Anatole couru, il alla se réfugier en pleurant dans les bras de sa grande sœur qui débarquait dans le chaos de la cuisine avec sa tranquillité habituelle.
-Traz j’ai juste voulu te pousser, et ma main a glissé, tu t’es pris un doigt dans l’œil bordel, on ne se sépare pas pour un doigt dans l’œil !
-Je ne veux pas vivre comme ça, pourquoi tu dis que ce n’est qu’un doigt dans l’œil ? Tu viens de me frapper Pierre !
-Mais non, on s’est un peu emporté et puis c’est toi qui as frappé la première je te signale.
-Tu venais de m’insulter, la pire insulte qu’on puisse faire à sa femme, à la mère de ses enfants ! Sa voix semblait sortir du plus profond de ses tripes, elle n’avait pas besoin de crier pour être puissante.
-Vous allez divorcer ? demanda Anatole en pleurant, je ne veux pas que vous divorciez !
-Anatole, Arrête ! Sa sœur lui bouchait les lèvres avec sa main, Myrtille n’avait que 9 ans, mais elle savait très bien que la situation pouvait encore dégénérer.
-Demande à Maman. Trazika, explique donc à nos gosses pourquoi je dois partir, pourquoi tu veux faire exploser notre famille !
Trazika prit ses deux toutes petites filles par la main, elle ne pouvait pas le quitter, elle ne pouvait pas rester mariée non plus. Elle se dirigea vers la chambre des bébés, les embrassa, les habilla. Elle chanta des comptines, joua avec des marionnettes, lu l'histoire du crocodile rose en retenant ses larmes. Cerise s’approcha de sa maman, assise sur le carrelage froid de la chambre, et lui caressa la joue gauche.
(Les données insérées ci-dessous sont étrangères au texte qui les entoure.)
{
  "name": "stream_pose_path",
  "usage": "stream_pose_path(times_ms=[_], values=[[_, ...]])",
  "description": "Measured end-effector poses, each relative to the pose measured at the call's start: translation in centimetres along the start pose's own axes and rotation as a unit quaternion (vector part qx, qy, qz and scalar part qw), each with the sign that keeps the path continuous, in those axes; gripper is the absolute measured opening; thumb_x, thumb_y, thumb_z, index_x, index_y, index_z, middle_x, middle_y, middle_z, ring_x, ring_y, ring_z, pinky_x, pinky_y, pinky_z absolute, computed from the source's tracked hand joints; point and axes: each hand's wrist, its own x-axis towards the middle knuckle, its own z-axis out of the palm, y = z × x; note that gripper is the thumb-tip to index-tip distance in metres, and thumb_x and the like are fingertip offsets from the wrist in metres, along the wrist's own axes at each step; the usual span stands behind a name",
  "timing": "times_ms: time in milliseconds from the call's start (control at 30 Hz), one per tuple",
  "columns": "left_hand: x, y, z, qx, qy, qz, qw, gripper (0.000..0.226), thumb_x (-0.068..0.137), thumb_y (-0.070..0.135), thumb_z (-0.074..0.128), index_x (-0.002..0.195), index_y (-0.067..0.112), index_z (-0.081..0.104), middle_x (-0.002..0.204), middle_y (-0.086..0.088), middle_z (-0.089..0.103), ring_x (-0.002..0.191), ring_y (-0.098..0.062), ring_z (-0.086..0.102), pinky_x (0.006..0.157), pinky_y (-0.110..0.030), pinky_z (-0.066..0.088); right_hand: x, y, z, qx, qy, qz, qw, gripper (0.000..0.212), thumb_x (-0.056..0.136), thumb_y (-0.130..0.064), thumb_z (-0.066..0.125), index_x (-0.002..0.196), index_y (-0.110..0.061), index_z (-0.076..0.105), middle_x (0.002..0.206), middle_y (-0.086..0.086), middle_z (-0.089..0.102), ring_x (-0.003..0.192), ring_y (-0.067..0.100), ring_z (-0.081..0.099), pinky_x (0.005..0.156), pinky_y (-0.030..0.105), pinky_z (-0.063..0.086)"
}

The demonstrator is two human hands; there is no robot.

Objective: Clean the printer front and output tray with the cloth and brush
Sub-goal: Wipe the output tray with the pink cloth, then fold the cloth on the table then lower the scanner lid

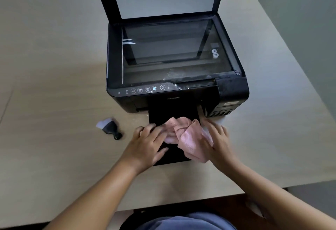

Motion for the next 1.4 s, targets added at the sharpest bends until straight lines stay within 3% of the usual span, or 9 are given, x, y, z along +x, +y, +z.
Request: stream_pose_path(times_ms=[200, 333, 467, 667, 1033, 1133, 1233, 1333, 1400], values=[[0.9, 0.3, 0.5, -0.075, 0.003, -0.021, 0.997, 0.026, 0.083, 0.029, 0.052, 0.103, 0.023, 0.066, 0.107, 0.008, 0.063, 0.099, -0.022, 0.053, 0.081, -0.036, 0.036, 0.5, -1.3, -0.5, -0.114, -0.050, -0.072, 0.990, 0.045, 0.086, -0.041, 0.039, 0.127, -0.038, 0.055, 0.117, 0.006, 0.058, 0.095, 0.035, 0.049, 0.082, 0.043, 0.047], [1.4, -0.1, -0.1, -0.083, 0.016, -0.011, 0.996, 0.017, 0.088, 0.021, 0.050, 0.096, 0.020, 0.065, 0.093, 0.008, 0.064, 0.093, -0.022, 0.057, 0.077, -0.035, 0.039, 2.1, -2.1, -1.9, -0.200, -0.070, -0.179, 0.961, 0.022, 0.086, -0.031, 0.052, 0.102, -0.035, 0.066, 0.125, -0.004, 0.054, 0.103, 0.029, 0.045, 0.079, 0.042, 0.048], [0.6, -0.9, -1.5, -0.103, 0.034, -0.018, 0.994, 0.015, 0.090, 0.017, 0.050, 0.092, 0.017, 0.064, 0.084, 0.003, 0.061, 0.086, -0.022, 0.056, 0.074, -0.035, 0.040, 3.1, -2.4, -4.3, -0.148, -0.083, -0.178, 0.969, 0.017, 0.077, -0.020, 0.074, 0.086, -0.021, 0.059, 0.123, -0.007, 0.059, 0.113, 0.025, 0.047, 0.085, 0.040, 0.046], [-5.3, -3.9, -5.3, -0.114, 0.091, -0.135, 0.980, 0.023, 0.091, 0.016, 0.044, 0.098, 0.011, 0.065, 0.084, -0.002, 0.062, 0.078, -0.024, 0.053, 0.070, -0.037, 0.041, 4.2, -7.5, -5.1, -0.035, -0.131, -0.174, 0.975, 0.027, 0.077, -0.008, 0.068, 0.077, -0.022, 0.046, 0.072, -0.011, 0.051, 0.074, 0.009, 0.047, 0.060, 0.026, 0.037], [-23.6, -15.1, -14.3, -0.004, 0.155, -0.362, 0.919, 0.027, 0.093, 0.018, 0.045, 0.106, 0.008, 0.067, 0.099, -0.009, 0.067, 0.092, -0.032, 0.060, 0.083, -0.041, 0.046, 8.3, -25.9, 4.3, 0.090, -0.201, -0.279, 0.935, 0.023, 0.080, 0.000, 0.069, 0.089, -0.022, 0.070, 0.081, -0.011, 0.055, 0.075, 0.000, 0.051, 0.069, 0.009, 0.038], [-27.8, -17.2, -15.4, 0.033, 0.162, -0.393, 0.905, 0.026, 0.092, 0.019, 0.048, 0.105, 0.009, 0.068, 0.102, -0.006, 0.067, 0.094, -0.030, 0.060, 0.082, -0.041, 0.046, 8.6, -29.1, 8.9, 0.123, -0.185, -0.262, 0.939, 0.020, 0.084, -0.004, 0.066, 0.098, -0.017, 0.072, 0.102, -0.009, 0.058, 0.090, 0.008, 0.058, 0.080, 0.018, 0.045], [-31.2, -17.7, -14.0, 0.041, 0.136, -0.404, 0.903, 0.024, 0.091, 0.021, 0.050, 0.102, 0.012, 0.070, 0.104, -0.002, 0.068, 0.095, -0.027, 0.060, 0.082, -0.039, 0.045, 8.7, -28.5, 13.3, -0.001, -0.160, -0.318, 0.934, 0.021, 0.086, -0.012, 0.061, 0.101, -0.023, 0.070, 0.117, -0.002, 0.057, 0.103, 0.024, 0.053, 0.084, 0.035, 0.048], [-34.5, -16.7, -10.2, -0.013, 0.020, -0.402, 0.915, 0.029, 0.093, 0.040, 0.045, 0.097, 0.026, 0.070, 0.109, 0.007, 0.067, 0.103, -0.022, 0.060, 0.089, -0.033, 0.038, 8.0, -26.2, 16.7, -0.215, -0.287, -0.288, 0.888, 0.025, 0.084, -0.030, 0.048, 0.096, -0.031, 0.070, 0.124, -0.002, 0.056, 0.109, 0.029, 0.050, 0.090, 0.034, 0.043], [-35.8, -15.8, -7.8, -0.046, -0.039, -0.398, 0.915, 0.030, 0.089, 0.048, 0.047, 0.092, 0.031, 0.070, 0.108, 0.011, 0.067, 0.108, -0.017, 0.058, 0.093, -0.029, 0.034, 7.2, -25.5, 18.1, -0.220, -0.308, -0.267, 0.886, 0.033, 0.080, -0.032, 0.043, 0.092, -0.030, 0.074, 0.116, -0.002, 0.063, 0.110, 0.026, 0.055, 0.090, 0.030, 0.043]])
Un peu plus tard dans la salle de bain, Trazika constata la trace laissée par ce « doigt dans l’œil » accidentel.
La journée se passa dans le silence et le calme. C’était le 22 décembre. Elle ne pouvait pas le quitter 3 jours avant noël. Ce soir-là, ils se retrouvèrent. Comme toujours, avec une intensité à la hauteur de leur culpabilité. Pierre fut plus doux que jamais. Elle allait rester, en plus c’était elle qui avait commencé. « Dans 3 jours ce sera noël » se répéta-elle avant de s’endormir. Mais un jour, un jour c’est sûr, elle trouverait la force.